We can consume this with similar ease:

// talk about a *reference* to unmanaged data
ref SomeType item = ref stuff[5];
Console.WriteLine(item); // 123: 23/04/2017 09:09:51, ...
item = new SomeType(42, new DateTime(2016, 1, 8));

// prove that updated *inside* the slice
Console.WriteLine(slice[5]); // 42: 08/01/2016 00:00:00, ...

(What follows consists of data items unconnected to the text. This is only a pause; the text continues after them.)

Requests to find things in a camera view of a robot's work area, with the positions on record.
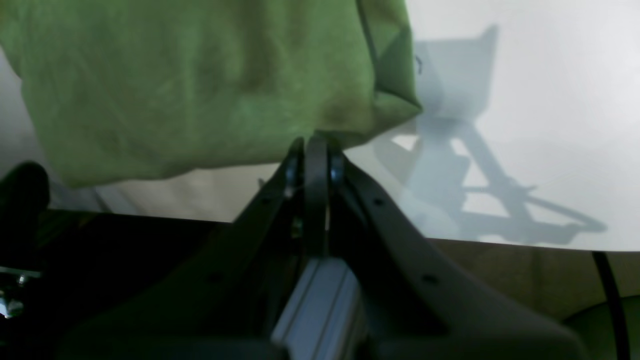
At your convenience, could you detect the green t-shirt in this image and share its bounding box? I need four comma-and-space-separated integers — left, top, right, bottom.
1, 0, 422, 187

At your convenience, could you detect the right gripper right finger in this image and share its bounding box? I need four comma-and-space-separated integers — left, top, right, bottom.
329, 143, 586, 360

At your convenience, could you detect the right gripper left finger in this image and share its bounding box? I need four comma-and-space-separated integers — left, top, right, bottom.
59, 137, 330, 360

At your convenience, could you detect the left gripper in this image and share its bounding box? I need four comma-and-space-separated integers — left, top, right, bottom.
0, 162, 50, 319

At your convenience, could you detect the aluminium table leg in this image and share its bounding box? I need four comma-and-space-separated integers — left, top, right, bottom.
271, 258, 367, 360

And now from any code, we can talk directly to the unmanaged memory simply by passing it in as a ref parameter - it will never be copied, just dereferenced. If you want to talk about an isolated copy or store a copy as a field, then you can dereference, but that is easy:

SomeType isolated = item;

If you’ve ever worked with unmanaged memory from C#, this is a huge difference - and opens up a whole range of interesting scenarios for allocation-free systems without requiring the entire codebase to be unsafe. For context, in an allocation-free system, the lifetime of a set of data is strictly defined by some unit of work - processing an inbound request, for example. This means we don’t need reference tracking and garbage collection (and GC pauses can hurt high performance systems), so instead we simply take some slabs of memory, work from them (incrementing counters as we consume space), and then when we’ve finished the request we just set all the counters back to zero and we’re ready for the next request, no mess. Spans and ref locals and ref return make this friendly, even in the unmanaged memory scenario. The only caveat being - once again: Span<T> and ref T cannot legally escape the stack. But as we’ve seen, we can expose on-demand a Span<T> or ref T - so it isn’t a burden.

Summary

Spans; they’re very powerful if you need that kind of thing. And they force a range of new concepts into C#, giving us all the combined strong points of arrays, pointers, references and generics - with very few of the pain points. If you don’t care about pointers, buffers, etc - you probably won’t need to learn about spans. But if you do, they’re awesome. The amount of effort the .NET folks (and the community, but mostly Microsoft) have made making this span concept so rich and powerful is huge - it impacts the compiler, the JIT, the runtime, and multiple libraries both pre-existing and brand new. And it impacts both .NET and .NET Core. As someone who works a lot in the areas affected by spans and ref - it is also hugely appreciated. Good things are coming.